- What is being asked -
Go through the data underneath and report how many lines hold the string "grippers", giving only the number.

- Collected data -
"""
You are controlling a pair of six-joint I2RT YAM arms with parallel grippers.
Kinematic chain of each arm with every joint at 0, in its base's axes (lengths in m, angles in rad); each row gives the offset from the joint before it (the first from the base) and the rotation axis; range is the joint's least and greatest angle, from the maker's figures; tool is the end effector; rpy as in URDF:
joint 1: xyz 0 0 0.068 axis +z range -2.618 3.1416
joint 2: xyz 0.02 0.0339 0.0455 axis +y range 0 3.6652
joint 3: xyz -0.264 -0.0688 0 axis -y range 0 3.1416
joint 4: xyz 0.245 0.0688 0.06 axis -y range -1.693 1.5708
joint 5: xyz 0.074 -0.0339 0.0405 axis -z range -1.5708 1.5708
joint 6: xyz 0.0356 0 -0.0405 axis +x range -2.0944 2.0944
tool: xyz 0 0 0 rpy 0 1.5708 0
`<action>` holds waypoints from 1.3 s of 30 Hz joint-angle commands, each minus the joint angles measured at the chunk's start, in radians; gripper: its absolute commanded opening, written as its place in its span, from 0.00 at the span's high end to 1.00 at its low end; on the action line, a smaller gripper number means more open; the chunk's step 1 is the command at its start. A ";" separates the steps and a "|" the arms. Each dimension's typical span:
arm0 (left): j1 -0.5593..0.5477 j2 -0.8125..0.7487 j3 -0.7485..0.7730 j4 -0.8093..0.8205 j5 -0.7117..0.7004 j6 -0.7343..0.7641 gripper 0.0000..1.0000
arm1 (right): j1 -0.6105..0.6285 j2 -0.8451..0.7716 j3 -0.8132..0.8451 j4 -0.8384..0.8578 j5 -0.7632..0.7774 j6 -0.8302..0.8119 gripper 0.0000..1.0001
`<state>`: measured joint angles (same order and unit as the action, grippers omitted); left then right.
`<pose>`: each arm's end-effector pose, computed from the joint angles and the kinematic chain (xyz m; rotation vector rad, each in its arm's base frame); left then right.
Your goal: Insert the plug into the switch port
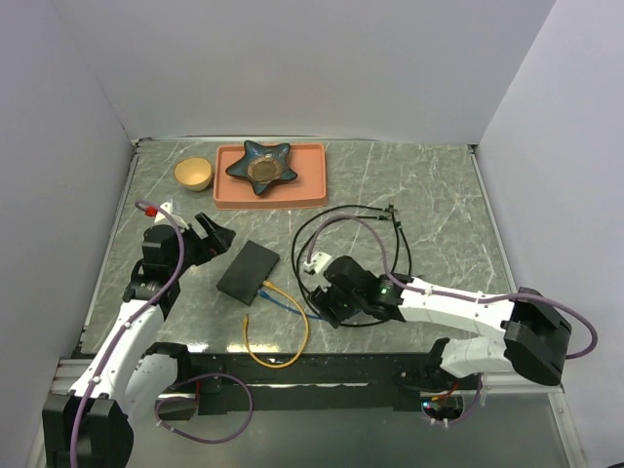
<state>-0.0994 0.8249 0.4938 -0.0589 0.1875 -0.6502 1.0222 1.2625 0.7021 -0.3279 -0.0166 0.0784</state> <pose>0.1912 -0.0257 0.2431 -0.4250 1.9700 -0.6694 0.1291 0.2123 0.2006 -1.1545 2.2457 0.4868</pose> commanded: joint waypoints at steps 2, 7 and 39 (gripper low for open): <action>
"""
- Answer area -
2